## YOUR INSTRUCTIONS:
Copy only what lies from the line containing "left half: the" through the line containing "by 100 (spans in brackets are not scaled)" in the entries below, keeping both end lines exact and dropping every picture.

## EXERCISE INPUT:
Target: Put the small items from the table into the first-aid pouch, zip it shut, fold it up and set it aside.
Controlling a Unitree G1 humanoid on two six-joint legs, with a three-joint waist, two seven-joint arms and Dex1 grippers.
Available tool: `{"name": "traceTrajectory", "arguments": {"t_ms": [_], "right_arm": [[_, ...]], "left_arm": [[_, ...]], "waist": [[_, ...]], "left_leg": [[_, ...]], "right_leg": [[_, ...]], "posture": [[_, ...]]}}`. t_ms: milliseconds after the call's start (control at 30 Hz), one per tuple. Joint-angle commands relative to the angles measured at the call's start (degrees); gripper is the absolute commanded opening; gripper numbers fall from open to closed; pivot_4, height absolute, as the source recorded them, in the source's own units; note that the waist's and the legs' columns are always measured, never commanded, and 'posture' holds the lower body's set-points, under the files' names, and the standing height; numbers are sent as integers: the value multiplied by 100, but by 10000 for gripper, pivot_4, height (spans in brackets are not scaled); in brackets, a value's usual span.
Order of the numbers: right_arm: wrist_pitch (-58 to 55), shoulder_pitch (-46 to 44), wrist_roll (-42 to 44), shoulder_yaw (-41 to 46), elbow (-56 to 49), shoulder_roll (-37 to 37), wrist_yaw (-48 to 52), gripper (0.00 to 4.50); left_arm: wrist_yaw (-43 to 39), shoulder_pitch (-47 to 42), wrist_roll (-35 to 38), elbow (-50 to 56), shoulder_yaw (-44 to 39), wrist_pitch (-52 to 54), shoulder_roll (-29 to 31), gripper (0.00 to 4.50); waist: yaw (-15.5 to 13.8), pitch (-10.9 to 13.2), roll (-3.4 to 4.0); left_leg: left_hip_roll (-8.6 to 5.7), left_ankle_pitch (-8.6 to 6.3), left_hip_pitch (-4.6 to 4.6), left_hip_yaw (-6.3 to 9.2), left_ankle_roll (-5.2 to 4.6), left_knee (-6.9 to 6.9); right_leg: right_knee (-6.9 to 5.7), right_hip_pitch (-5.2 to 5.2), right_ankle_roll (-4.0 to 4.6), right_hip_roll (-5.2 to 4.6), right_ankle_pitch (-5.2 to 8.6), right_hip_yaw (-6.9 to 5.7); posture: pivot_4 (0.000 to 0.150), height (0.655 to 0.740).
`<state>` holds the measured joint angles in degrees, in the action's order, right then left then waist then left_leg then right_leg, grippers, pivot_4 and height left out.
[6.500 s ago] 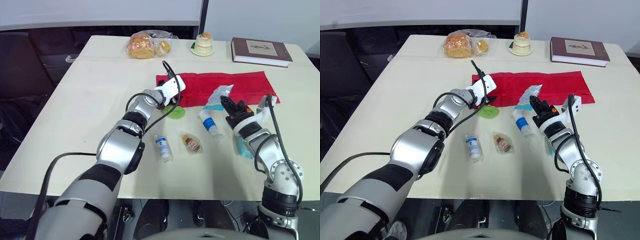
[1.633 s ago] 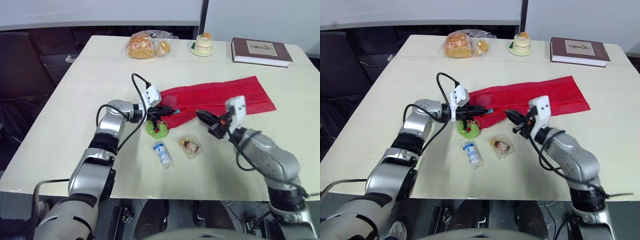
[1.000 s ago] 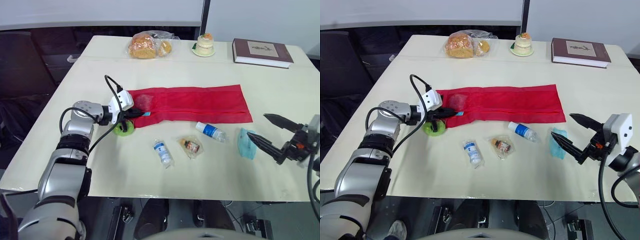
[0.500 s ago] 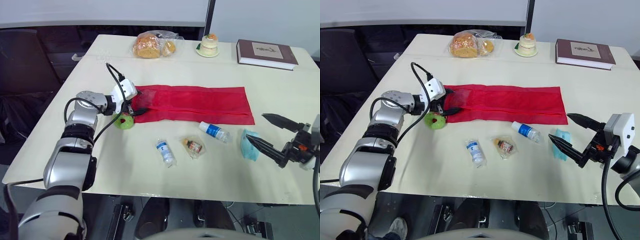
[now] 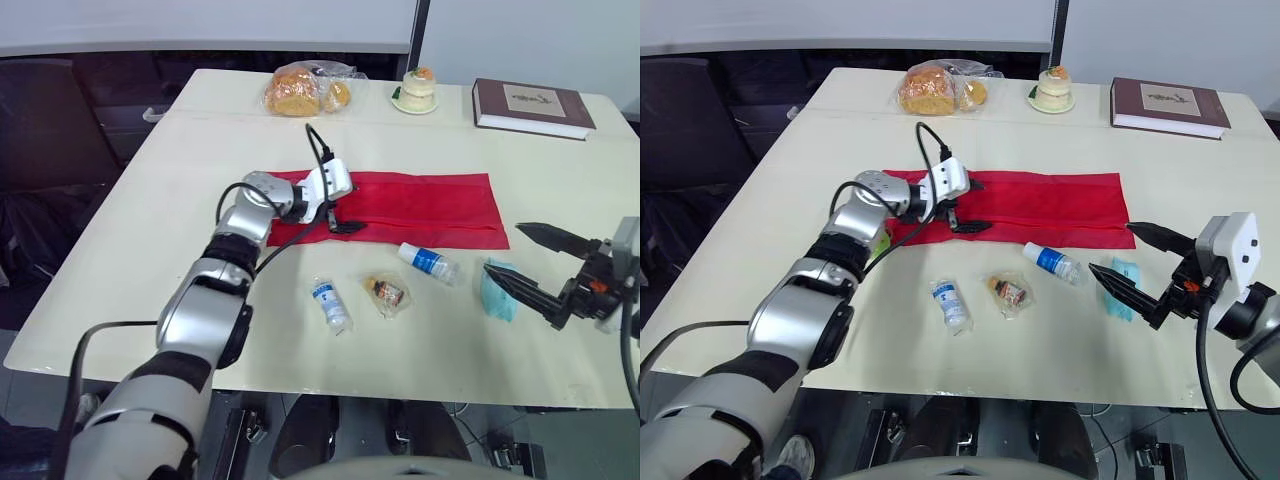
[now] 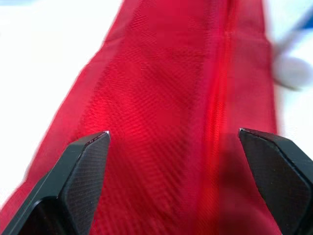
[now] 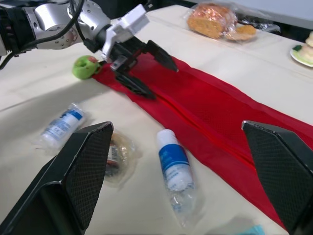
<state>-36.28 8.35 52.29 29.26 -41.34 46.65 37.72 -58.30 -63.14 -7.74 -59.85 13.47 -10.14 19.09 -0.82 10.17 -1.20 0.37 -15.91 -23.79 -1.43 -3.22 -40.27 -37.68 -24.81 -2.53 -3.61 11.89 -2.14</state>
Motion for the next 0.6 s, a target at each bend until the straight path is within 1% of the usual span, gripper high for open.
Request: {"name": "traceTrajectory", "arguments": {"t_ms": [33,133,367,533,567,600], "right_arm": [[-66,-103,223,135,-254,80,-179,45000],[-90,-61,252,172,-346,81,-249,45000],[-42,-32,221,140,-400,52,-382,45000],[-17,-123,214,67,-350,52,-396,45000],[-17,-138,213,55,-338,57,-389,45000],[-16,-150,210,44,-330,60,-382,45000]], "left_arm": [[527,-244,-393,-439,167,-392,-9,44674],[707,-335,-582,-717,240,-575,5,44674],[201,-274,-510,-653,199,-1176,-20,44674],[567,-264,-692,-733,228,-1311,34,44674],[624,-275,-685,-758,197,-1283,30,42309],[648,-282,-683,-774,176,-1269,26,38552]], "waist": [[5,1,-1],[0,0,-1],[-6,0,-1],[-5,0,-1],[-4,0,-1],[-4,0,-1]], "left_leg": [[1,0,1,0,0,0],[3,0,0,1,0,0],[2,0,-1,1,0,0],[2,0,-1,2,0,0],[2,0,-1,2,0,0],[2,0,-1,2,0,0]], "right_leg": [[0,0,0,1,0,1],[0,0,0,2,0,-1],[0,1,0,-1,0,-3],[-1,1,1,-1,0,-3],[-1,1,0,-1,0,-3],[-1,1,0,-1,0,-3]], "posture": [[1500,7289],[1500,7289],[1500,7289],[1500,7289],[1500,7289],[1500,7289]]}}
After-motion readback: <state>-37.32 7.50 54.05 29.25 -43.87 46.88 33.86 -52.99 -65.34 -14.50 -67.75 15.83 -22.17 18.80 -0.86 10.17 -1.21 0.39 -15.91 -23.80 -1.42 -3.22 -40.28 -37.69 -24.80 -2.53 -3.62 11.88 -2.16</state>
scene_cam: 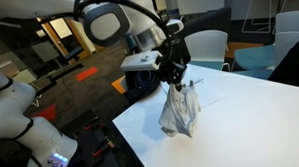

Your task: Put the bottle and cable in the bag

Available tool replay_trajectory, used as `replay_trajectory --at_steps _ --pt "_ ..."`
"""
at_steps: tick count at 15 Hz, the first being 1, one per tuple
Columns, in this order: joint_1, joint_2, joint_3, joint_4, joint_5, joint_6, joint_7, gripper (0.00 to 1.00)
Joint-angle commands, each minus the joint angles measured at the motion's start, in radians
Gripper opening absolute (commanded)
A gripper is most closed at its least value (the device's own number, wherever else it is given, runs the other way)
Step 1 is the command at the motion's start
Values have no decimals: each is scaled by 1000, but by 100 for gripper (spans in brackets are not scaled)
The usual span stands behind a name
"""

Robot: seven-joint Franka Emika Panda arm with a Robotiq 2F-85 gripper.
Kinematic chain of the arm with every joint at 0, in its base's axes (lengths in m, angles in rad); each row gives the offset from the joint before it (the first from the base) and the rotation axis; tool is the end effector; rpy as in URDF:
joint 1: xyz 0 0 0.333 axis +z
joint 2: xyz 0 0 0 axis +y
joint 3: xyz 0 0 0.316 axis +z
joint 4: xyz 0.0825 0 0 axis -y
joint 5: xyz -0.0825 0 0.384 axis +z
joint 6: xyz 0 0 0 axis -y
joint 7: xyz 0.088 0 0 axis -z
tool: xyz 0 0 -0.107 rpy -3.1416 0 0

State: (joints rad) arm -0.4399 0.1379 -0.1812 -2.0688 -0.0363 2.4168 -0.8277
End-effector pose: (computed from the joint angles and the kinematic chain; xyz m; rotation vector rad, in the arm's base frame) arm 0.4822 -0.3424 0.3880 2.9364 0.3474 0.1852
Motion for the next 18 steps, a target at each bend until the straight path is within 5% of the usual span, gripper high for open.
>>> replay_trajectory --at_steps 1,12,18 --pt "44 -127 -41 -58 1 4 11 3" --pt "110 -18 -70 31 -161 -174 124 3" --pt "90 44 -55 79 -17 -160 9 3"
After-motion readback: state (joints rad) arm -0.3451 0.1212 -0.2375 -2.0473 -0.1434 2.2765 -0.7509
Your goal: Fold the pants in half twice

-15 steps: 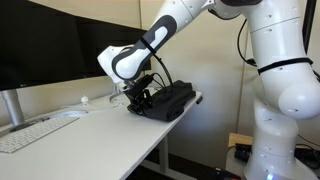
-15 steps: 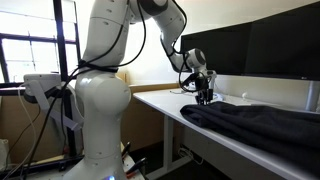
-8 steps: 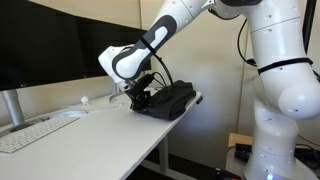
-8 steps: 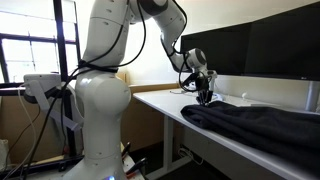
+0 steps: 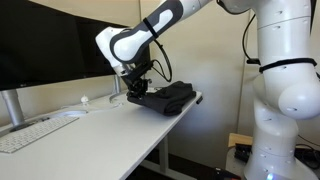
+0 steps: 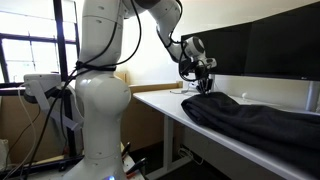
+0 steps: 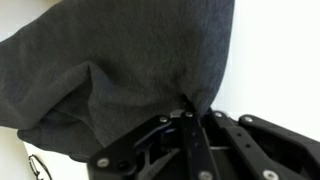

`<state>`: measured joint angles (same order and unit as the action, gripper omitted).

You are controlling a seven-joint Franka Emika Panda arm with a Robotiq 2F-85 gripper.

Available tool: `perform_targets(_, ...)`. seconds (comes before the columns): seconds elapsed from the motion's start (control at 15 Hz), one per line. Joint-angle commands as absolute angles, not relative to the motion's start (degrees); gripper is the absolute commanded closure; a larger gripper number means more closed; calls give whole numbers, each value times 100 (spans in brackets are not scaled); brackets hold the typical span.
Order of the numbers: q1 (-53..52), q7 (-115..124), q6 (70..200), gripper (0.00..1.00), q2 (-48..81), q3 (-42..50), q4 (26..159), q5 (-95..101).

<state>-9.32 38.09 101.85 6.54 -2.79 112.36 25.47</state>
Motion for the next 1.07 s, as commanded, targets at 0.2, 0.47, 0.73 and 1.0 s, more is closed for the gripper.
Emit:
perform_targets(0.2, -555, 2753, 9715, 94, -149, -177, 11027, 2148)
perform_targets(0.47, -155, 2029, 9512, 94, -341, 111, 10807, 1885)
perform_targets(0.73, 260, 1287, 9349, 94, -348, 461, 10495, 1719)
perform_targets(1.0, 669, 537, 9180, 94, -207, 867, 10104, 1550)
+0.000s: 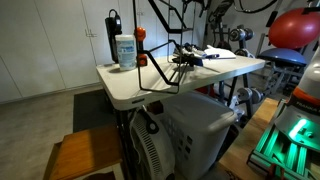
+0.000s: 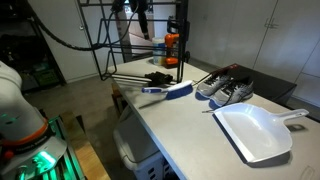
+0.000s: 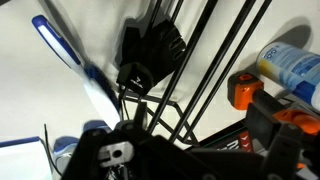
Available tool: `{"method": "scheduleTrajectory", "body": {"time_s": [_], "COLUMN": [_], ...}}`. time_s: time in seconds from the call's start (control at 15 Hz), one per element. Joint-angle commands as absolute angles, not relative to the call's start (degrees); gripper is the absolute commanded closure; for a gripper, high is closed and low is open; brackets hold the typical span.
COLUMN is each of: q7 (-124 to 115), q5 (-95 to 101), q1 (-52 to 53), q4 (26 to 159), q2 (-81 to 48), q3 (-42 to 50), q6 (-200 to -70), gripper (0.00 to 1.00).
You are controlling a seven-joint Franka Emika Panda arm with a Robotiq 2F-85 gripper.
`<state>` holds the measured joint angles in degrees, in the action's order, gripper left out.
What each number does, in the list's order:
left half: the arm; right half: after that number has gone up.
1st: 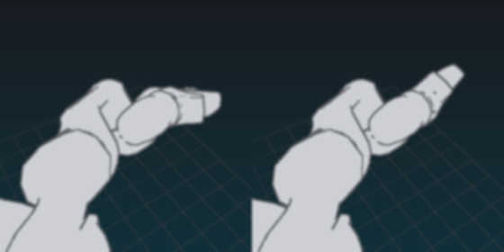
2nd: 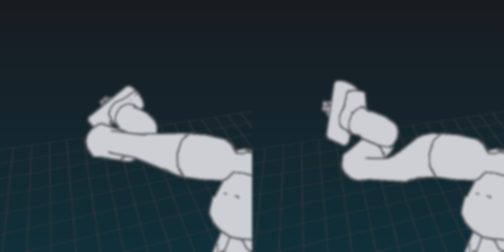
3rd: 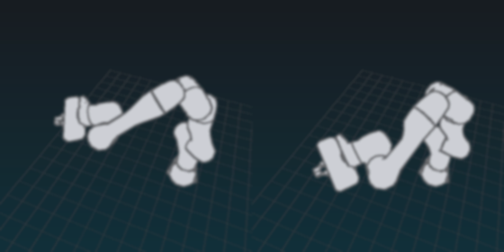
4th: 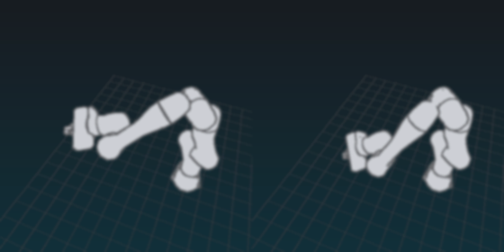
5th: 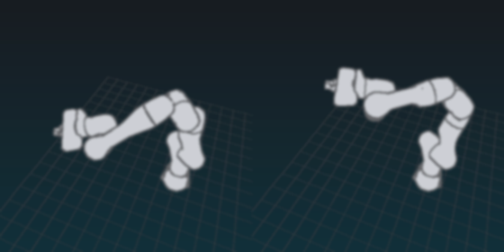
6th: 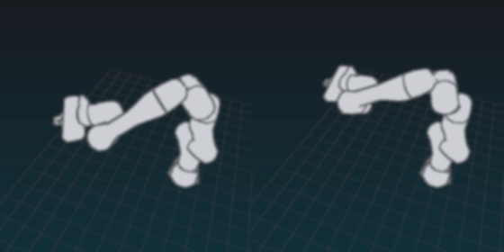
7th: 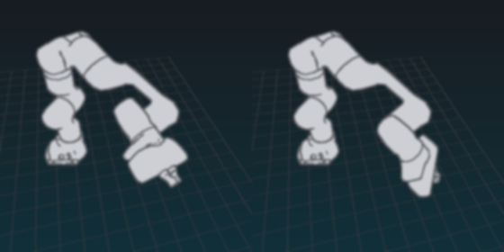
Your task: Move the black rack to the edge
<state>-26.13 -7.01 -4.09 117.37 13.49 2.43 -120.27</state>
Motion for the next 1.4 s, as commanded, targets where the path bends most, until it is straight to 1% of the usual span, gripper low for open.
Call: {"method": "scheduleTrajectory", "body": {"time_s": [0.0, 0.33, 0.6, 0.93, 1.33], "q7": [-19.38, -7.78, 2.58, 11.98, 17.79], "q5": [-4.95, -1.36, 0.73, 0.89, 0.03], "q1": [-3.82, -2.58, -1.15, 0.00, 1.66], "q4": [121.21, 125.83, 129.18, 130.89, 130.65], "q2": [19.42, 26.13, 29.97, 30.70, 29.22], "q3": [1.50, 0.19, 0.72, 1.91, 3.10], "q6": [-118.36, -116.80, -118.45, -121.54, -129.65], "gripper": [0.00, 0.00, 0.00, 0.00, 0.00]}}
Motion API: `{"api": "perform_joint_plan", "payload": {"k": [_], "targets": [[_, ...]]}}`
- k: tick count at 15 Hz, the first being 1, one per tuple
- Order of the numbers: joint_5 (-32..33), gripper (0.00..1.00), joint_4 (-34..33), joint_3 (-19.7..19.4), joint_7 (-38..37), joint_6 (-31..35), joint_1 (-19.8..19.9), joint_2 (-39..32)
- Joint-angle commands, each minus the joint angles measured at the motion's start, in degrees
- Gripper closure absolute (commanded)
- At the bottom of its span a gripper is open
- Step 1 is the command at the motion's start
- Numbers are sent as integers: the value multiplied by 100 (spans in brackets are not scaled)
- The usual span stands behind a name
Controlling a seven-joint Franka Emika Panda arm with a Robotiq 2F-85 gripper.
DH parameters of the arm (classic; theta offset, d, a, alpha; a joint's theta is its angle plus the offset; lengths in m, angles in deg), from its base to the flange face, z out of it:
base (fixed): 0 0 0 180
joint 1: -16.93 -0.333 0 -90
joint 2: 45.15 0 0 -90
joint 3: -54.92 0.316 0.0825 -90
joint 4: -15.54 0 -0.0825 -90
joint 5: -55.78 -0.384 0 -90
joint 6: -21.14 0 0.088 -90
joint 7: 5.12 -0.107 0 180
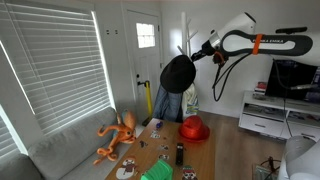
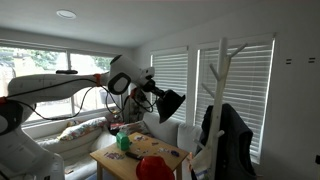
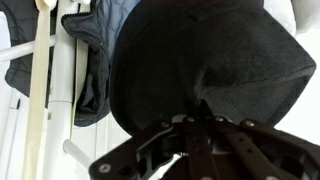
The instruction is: Put the black hat on the white stand
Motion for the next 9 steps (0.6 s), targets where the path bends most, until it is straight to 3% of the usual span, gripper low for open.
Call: {"api": "perform_joint_plan", "payload": {"k": [1,9], "targets": [[34,98,-20,-44,-19,-18,-52,-21],[-186,98,107,35,-1296,1417,260,86]]}}
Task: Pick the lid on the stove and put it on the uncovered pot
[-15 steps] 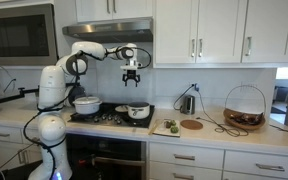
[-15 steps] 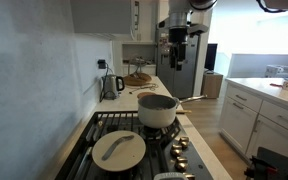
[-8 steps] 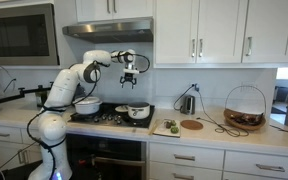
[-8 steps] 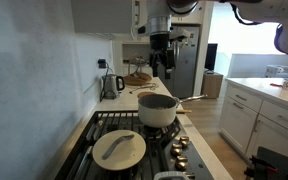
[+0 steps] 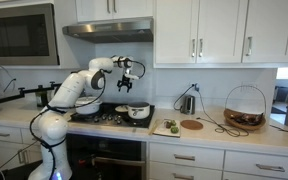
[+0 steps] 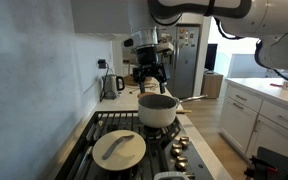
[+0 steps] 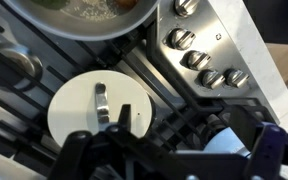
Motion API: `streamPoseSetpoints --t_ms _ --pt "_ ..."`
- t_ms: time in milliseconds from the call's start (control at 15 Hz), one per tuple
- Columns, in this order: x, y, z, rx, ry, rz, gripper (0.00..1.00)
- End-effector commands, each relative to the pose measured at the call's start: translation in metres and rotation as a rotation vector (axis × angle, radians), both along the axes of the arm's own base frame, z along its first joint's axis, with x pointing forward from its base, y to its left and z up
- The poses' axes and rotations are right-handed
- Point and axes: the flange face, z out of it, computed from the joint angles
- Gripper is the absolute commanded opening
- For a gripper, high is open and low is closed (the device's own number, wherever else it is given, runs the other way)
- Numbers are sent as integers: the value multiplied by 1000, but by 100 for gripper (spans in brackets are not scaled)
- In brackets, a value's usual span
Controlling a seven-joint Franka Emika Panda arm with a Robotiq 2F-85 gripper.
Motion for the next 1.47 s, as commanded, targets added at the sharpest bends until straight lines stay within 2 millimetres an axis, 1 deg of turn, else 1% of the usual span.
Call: streamPoseSetpoints --t_ms 0,267,467,667,933,1200,1400 --pt "3 24 -27 6 44 193 100" --pt "0 47 -53 -11 74 358 100" --pt "5 64 -60 -16 7 405 100" --pt "9 77 -60 -17 -64 407 100" --pt "15 89 -62 -23 -154 383 100" --pt "29 95 -78 -46 -238 357 100" --pt "35 97 -98 -51 -244 333 100"
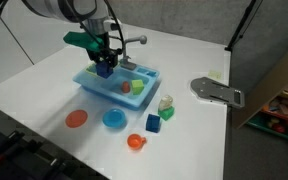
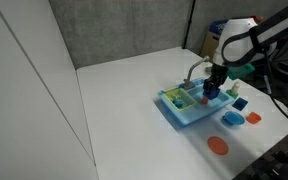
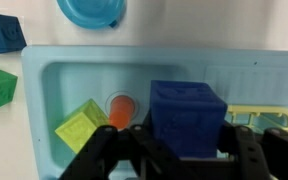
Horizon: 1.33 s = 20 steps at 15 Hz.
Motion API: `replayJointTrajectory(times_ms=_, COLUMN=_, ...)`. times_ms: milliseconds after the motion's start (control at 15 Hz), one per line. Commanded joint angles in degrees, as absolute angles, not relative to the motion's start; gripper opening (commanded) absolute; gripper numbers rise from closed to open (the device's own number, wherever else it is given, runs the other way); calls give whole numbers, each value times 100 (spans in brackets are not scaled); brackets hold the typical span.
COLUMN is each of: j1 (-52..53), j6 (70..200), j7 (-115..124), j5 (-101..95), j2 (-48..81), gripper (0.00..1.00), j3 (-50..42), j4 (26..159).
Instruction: Move the blue cube to the counter on the toy sink
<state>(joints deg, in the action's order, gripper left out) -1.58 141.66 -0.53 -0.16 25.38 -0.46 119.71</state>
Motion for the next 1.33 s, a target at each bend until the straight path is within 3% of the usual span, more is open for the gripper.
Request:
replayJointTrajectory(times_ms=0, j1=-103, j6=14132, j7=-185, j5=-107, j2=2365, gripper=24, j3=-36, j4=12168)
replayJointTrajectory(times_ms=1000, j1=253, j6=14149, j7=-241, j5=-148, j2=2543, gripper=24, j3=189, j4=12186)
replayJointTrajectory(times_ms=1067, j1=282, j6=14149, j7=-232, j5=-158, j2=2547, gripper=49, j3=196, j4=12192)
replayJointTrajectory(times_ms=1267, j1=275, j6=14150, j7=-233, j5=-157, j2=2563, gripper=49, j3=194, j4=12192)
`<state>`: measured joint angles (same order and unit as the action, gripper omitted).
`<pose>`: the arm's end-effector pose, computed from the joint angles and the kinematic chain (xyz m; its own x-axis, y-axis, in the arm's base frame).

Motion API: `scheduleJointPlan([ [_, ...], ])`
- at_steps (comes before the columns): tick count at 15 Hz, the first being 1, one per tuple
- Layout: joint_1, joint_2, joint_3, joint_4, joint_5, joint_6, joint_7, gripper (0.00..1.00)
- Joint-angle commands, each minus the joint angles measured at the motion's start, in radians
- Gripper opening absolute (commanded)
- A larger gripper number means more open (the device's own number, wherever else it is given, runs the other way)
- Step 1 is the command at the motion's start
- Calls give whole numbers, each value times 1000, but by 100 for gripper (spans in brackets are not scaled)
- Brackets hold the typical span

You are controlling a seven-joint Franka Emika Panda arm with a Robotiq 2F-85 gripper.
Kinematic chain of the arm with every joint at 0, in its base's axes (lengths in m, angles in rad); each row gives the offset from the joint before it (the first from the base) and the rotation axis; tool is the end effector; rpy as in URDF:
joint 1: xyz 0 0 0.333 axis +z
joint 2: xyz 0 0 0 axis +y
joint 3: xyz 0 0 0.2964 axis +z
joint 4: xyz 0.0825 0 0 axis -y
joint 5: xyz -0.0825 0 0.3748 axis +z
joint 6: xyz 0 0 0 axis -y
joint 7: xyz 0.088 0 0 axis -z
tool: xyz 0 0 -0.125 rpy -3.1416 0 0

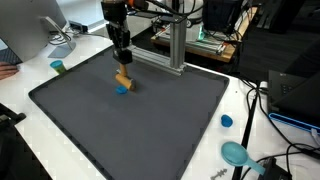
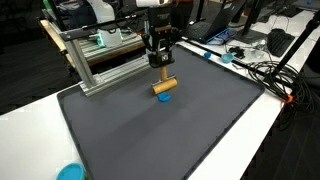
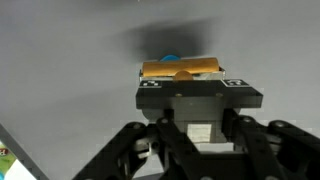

## REPLY:
left half: the arm; right half: after that number has gone up.
1st: 
2nd: 
3rd: 
4th: 
5th: 
6th: 
7th: 
Your task: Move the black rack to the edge
<state>-26.13 -7.01 -4.09 117.37 13.49 2.43 -120.27</state>
Motion for the next 1.4 s, as commanded, targets where the path bends most, until it is straight to 1% of the usual span, gripper low for open.
Call: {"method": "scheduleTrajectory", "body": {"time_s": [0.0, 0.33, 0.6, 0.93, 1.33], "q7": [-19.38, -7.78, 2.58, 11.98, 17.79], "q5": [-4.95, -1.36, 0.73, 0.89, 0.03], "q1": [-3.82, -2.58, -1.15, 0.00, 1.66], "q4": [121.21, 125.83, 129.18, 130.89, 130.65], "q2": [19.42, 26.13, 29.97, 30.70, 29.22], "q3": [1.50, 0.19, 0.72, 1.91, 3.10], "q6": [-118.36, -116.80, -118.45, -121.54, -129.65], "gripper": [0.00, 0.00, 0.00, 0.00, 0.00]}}
Motion API: `{"api": "perform_joint_plan", "payload": {"k": [_], "targets": [[_, ...]]}}`
- k: tick count at 15 Hz, the first being 1, one per tuple
- Order of the numbers: joint_5 (-32..33), gripper (0.00..1.00), joint_4 (-34..33), joint_3 (-19.7..19.4), joint_7 (-38..37), joint_6 (-31..35), joint_1 (-19.8..19.9), joint_2 (-39..32)
- Joint-angle commands, each minus the joint angles measured at the motion's start, in degrees
- Gripper closure absolute (commanded)
- At the bottom of its span a gripper is open
- Step 1 is the command at the motion's start
- Numbers are sent as integers: the value multiplied by 100 (spans in brackets are not scaled)

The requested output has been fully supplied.